▶ [HOW TO COMPLETE THIS TASK]: Tally how many lines in the data hold the word "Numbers", and give the result with no other text.

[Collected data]

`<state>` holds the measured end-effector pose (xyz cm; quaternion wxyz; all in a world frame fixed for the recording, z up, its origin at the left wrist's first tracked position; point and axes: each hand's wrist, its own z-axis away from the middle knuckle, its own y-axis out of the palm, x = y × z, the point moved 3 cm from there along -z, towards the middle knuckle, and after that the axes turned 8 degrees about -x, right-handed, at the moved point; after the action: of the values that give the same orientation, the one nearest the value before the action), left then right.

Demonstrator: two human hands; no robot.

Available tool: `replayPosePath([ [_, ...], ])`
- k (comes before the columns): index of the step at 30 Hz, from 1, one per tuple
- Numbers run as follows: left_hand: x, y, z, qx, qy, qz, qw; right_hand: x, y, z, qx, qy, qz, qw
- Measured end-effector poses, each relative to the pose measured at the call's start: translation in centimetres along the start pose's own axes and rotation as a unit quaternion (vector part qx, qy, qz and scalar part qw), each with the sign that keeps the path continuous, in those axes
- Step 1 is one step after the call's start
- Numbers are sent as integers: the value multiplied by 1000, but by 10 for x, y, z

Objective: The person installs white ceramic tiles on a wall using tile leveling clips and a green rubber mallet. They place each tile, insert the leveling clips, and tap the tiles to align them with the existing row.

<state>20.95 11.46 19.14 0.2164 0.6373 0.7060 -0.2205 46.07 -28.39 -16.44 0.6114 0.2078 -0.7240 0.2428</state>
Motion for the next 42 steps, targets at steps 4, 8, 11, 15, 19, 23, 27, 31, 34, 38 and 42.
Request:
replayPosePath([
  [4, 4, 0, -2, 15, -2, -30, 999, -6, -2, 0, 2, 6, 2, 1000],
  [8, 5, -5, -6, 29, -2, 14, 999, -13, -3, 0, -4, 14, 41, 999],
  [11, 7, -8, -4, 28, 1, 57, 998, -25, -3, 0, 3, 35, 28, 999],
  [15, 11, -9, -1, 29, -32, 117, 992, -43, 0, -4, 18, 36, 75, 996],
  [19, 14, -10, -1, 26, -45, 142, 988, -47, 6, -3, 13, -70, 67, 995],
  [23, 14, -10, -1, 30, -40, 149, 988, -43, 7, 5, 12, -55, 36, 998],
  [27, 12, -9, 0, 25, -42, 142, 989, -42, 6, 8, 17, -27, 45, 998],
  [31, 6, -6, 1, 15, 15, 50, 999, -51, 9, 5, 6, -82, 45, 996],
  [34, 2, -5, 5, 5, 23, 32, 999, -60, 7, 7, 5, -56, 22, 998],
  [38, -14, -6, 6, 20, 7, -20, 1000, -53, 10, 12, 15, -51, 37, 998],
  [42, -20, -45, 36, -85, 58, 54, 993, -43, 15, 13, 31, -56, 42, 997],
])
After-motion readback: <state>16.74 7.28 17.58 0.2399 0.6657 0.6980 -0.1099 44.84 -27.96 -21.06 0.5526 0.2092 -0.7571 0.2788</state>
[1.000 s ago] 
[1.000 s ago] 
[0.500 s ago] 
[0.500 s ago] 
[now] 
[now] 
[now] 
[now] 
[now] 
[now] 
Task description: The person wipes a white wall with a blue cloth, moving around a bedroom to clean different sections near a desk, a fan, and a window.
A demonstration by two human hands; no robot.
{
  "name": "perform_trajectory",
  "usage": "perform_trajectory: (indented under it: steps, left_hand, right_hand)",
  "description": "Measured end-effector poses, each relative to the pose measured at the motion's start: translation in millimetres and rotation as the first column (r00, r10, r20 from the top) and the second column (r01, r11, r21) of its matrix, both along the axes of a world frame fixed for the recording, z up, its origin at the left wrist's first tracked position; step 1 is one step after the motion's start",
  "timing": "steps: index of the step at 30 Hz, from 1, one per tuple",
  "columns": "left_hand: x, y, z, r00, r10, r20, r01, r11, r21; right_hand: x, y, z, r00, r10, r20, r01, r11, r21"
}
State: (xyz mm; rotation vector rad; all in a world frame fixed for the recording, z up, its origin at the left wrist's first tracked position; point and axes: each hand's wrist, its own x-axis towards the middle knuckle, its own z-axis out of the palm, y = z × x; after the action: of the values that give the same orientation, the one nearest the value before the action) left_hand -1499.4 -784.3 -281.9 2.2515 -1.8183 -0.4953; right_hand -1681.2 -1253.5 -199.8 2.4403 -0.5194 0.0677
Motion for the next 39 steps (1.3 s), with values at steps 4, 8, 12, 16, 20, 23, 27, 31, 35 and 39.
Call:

▶ [ANSWER SPACE]: 2